Problem description
Omit all pictures, then repeat the listing exactly.
▬▬▬
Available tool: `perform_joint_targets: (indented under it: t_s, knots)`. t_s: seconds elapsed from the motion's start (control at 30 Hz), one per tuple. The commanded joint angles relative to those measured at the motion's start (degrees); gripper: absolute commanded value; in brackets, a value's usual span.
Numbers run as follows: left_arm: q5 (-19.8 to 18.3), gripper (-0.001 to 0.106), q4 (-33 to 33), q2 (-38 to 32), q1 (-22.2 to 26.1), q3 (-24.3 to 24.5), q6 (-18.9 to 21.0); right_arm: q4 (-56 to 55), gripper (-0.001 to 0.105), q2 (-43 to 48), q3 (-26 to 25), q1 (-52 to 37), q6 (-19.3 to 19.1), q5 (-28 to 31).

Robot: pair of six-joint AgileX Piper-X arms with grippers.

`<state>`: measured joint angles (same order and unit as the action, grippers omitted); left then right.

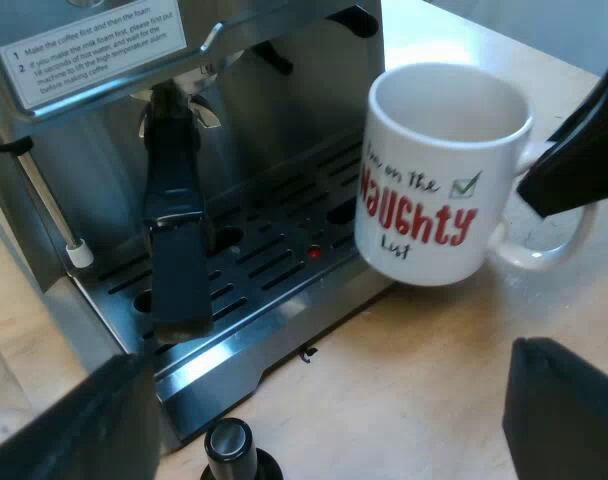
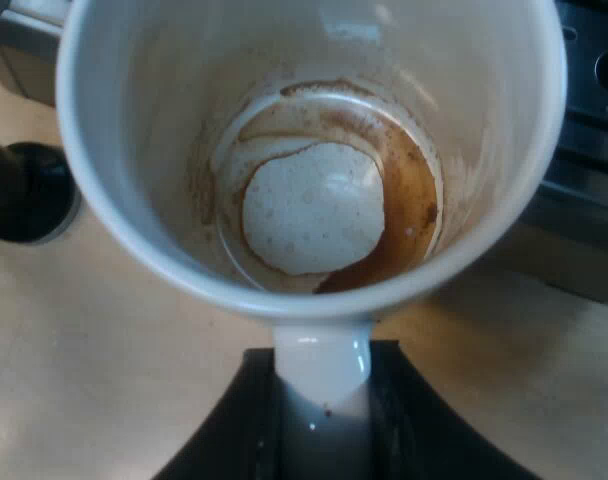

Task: Place mug into machine

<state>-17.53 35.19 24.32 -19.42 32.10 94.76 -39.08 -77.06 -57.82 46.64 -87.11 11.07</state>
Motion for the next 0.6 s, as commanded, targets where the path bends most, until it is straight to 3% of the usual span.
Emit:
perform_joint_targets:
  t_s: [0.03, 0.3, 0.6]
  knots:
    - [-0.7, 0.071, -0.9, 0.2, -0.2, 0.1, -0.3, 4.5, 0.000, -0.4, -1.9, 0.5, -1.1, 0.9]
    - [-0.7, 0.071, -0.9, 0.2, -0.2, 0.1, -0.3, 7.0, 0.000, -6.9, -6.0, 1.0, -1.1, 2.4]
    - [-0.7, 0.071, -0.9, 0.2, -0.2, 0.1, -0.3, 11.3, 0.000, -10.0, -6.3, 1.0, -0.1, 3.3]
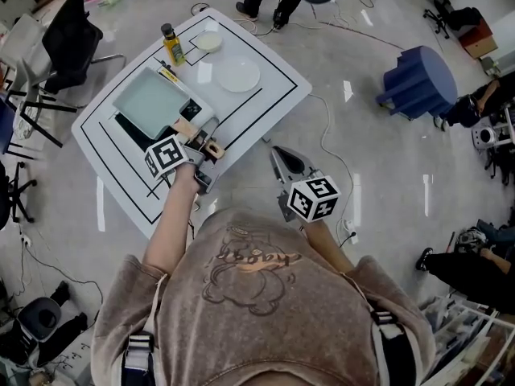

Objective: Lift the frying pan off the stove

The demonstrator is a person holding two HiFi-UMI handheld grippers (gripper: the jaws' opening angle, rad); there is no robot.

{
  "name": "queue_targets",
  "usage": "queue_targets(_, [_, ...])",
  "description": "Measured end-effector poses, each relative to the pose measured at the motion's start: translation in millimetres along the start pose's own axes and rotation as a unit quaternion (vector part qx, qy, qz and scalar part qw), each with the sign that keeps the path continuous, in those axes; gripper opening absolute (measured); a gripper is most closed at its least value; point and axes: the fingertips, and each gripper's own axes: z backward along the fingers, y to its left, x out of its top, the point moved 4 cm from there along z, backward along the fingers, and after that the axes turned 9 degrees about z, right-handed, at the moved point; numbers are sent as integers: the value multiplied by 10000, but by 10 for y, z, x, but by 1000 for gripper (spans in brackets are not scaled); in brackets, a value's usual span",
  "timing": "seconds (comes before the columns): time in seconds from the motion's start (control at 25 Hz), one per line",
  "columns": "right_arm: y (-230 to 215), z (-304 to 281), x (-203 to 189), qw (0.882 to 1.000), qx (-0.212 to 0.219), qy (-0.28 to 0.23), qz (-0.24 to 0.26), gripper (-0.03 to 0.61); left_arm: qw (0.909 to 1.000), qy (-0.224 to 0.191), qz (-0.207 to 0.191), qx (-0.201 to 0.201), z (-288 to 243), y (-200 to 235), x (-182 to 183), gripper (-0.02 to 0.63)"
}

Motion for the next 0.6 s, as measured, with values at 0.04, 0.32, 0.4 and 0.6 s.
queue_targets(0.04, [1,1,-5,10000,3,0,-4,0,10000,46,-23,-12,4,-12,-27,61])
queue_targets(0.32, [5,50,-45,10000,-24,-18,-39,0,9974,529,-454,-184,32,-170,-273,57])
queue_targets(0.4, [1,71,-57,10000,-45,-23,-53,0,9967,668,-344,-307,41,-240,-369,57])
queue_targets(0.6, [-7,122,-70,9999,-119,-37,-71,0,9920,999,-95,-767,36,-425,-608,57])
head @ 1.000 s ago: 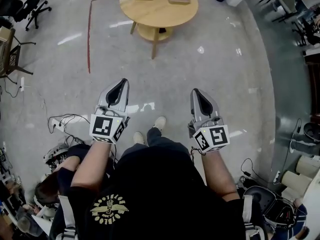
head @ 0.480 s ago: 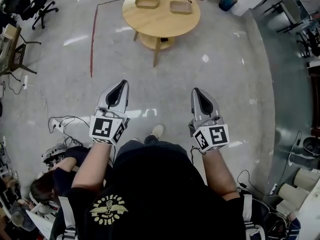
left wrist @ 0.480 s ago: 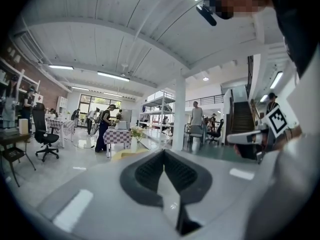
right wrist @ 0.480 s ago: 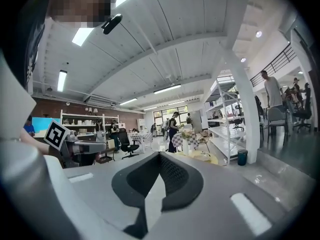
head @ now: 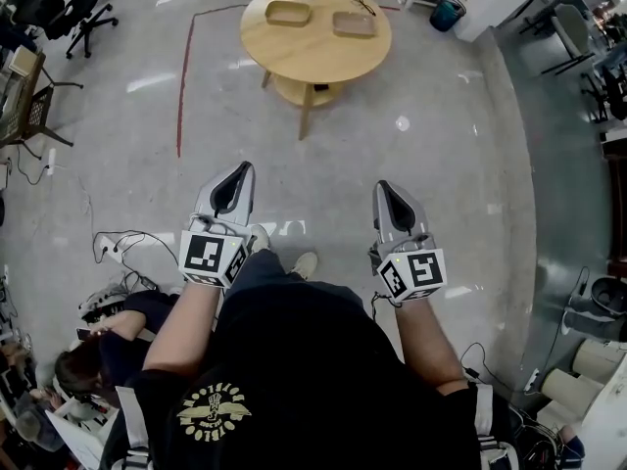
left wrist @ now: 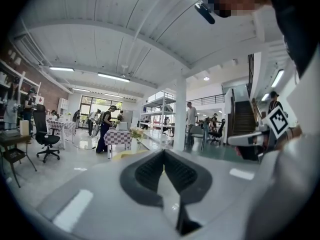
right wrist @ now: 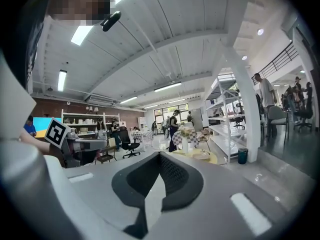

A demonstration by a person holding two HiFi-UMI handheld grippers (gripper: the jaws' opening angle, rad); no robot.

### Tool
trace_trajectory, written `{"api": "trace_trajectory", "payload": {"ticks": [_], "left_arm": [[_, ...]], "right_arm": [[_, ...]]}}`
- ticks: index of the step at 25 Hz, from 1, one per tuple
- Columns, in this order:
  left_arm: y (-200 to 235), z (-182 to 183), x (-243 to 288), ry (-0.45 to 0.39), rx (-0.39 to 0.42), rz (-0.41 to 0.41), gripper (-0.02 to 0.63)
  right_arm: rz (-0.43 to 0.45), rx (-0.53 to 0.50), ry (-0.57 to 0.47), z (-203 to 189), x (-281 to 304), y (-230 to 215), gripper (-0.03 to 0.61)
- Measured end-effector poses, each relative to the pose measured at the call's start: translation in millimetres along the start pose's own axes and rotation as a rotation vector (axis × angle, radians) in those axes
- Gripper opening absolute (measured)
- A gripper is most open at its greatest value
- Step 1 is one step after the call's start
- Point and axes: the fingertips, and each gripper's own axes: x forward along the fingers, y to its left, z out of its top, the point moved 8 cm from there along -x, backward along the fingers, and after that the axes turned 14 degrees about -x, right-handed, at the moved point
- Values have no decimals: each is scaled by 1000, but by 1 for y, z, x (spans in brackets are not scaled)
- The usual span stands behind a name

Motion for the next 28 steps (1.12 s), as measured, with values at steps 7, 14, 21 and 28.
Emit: {"api": "trace_trajectory", "payload": {"ticks": [7,14,21,28], "left_arm": [[22,-1,8,29,-1,-10,3],[55,17,37,41,3,-32,3],[87,35,67,53,13,-61,3],[108,46,97,55,23,-79,3]], "right_arm": [[-8,20,7,0,21,5,0],[-19,29,12,9,60,8,0],[-43,28,-1,25,102,8,0],[-47,43,15,29,138,3,0]]}}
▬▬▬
Result of this task
Available tool: `perform_joint_targets: (indented under it: t_s, knots)`. t_s: seconds elapsed from the motion's start (control at 30 Hz), one per tuple. The commanded joint angles relative to those measured at the motion's start (degrees); gripper: absolute commanded value; in brackets, a value's usual span.
Numbers run as follows: left_arm: q5 (-19.8 to 18.3), gripper (-0.001 to 0.106), q4 (-33 to 33), q2 (-38 to 32), q1 (-22.2 to 26.1), q3 (-24.3 to 24.5), q6 (-18.9 to 21.0); right_arm: q4 (-56 to 55), gripper (-0.001 to 0.105), q2 (-43 to 48), q3 (-26 to 25), q1 (-52 to 37), q6 (-19.3 to 19.1), q5 (-28 to 31).

Robot: pair of six-joint AgileX Piper-X arms with grippers.

`<state>`: measured joint angles (same order and unit as the action, grippers omitted); left then right.


Task: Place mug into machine

<state>-17.53 35.19 24.32 -19.42 32.10 94.76 -39.08 -77.06 -57.82 46.64 -87.11 11.07</state>
Motion for the next 0.6 s, as commanded, targets where the path bends most, until it is straight to 3% of the usual span.
Emit:
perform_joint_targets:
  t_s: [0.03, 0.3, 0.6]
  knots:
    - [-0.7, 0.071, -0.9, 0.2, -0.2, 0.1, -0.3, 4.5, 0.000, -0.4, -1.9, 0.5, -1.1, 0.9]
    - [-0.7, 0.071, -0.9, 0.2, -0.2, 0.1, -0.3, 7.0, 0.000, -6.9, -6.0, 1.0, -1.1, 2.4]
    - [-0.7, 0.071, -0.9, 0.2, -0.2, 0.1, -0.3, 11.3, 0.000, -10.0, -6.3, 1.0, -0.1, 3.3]

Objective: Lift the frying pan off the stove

The demonstrator is a person holding two HiFi-UMI handheld grippers (gripper: the jaws' opening angle, rad); there is no robot.

{
  "name": "queue_targets",
  "usage": "queue_targets(_, [_, ...])",
  "description": "Measured end-effector poses, each relative to the pose measured at the motion's start: translation in millimetres along the start pose's own axes and rotation as a unit quaternion (vector part qx, qy, qz and scalar part qw), each with the sign that keeps the path continuous, in those axes; gripper opening absolute (measured); a gripper is most closed at its least value; point and axes: the fingertips, and each gripper's own axes: z backward along the fingers, y to its left, x out of its top, the point moved 4 cm from there along z, backward along the fingers, and after that the axes turned 9 degrees about z, right-handed, at the moved point; numbers are sent as integers: the value multiplied by 10000, but by 10 for y, z, x, but by 1000 for gripper (spans in brackets are not scaled); in brackets, a value's usual span",
  "timing": "seconds (comes before the columns): time in seconds from the motion's start (control at 25 Hz), one per line",
  "columns": "right_arm: y (-230 to 215), z (-304 to 281), x (-203 to 189), qw (0.882 to 1.000), qx (-0.212 to 0.219), qy (-0.28 to 0.23), qz (-0.24 to 0.26), gripper (-0.03 to 0.61); left_arm: qw (0.909 to 1.000), qy (-0.224 to 0.191), qz (-0.207 to 0.191), qx (-0.201 to 0.201), z (-288 to 243), y (-200 to 235), x (-182 to 183), gripper (-0.02 to 0.63)"
}

Motion for the next 0.6 s, as measured, with values at 0.04, 0.32, 0.4 and 0.6 s.
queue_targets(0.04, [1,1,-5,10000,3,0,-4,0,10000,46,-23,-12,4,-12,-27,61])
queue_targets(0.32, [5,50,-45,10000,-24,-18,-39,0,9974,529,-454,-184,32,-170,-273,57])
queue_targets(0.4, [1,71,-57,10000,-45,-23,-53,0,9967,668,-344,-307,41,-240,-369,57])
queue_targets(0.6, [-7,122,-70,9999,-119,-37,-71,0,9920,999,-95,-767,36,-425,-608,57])
head @ 1.000 s ago: 
head @ 0.480 s ago: 
left wrist @ 0.480 s ago: 
right wrist @ 0.480 s ago: 
head @ now: 
left wrist @ now: 
right wrist @ now: 

A demonstration by a person holding two HiFi-UMI handheld grippers (gripper: the jaws' opening angle, rad); no robot.

### Tool
trace_trajectory, written `{"api": "trace_trajectory", "payload": {"ticks": [_], "left_arm": [[_, ...]], "right_arm": [[_, ...]]}}`
- ticks: index of the step at 25 Hz, from 1, one per tuple
- Columns, in this order:
  left_arm: y (-200 to 235), z (-182 to 183), x (-243 to 288), ry (-0.45 to 0.39), rx (-0.39 to 0.42), rz (-0.41 to 0.41), gripper (-0.02 to 0.63)
  right_arm: rz (-0.43 to 0.45), rx (-0.53 to 0.50), ry (-0.57 to 0.47), z (-203 to 189), x (-281 to 304), y (-230 to 215), gripper (-0.03 to 0.61)
- Measured end-effector poses, each relative to the pose measured at the call's start: translation in millimetres along the start pose's own axes and rotation as a rotation vector (axis × angle, radians) in those axes
- Gripper opening absolute (measured)
- A gripper is most open at its greatest value
- Step 1 is one step after the call's start
- Point and axes: the fingertips, and each gripper's own axes: x forward along the fingers, y to its left, z out of its top, the point moved 8 cm from there along -x, backward along the fingers, and after that the axes turned 14 degrees about -x, right-handed, at the moved point
- Values have no decimals: each is scaled by 1000, but by 1 for y, z, x (spans in brackets are not scaled)
- The usual span stands behind a name

Motion for the next 28 steps (1.12 s), as measured, with values at steps 7, 14, 21 and 28.
Emit: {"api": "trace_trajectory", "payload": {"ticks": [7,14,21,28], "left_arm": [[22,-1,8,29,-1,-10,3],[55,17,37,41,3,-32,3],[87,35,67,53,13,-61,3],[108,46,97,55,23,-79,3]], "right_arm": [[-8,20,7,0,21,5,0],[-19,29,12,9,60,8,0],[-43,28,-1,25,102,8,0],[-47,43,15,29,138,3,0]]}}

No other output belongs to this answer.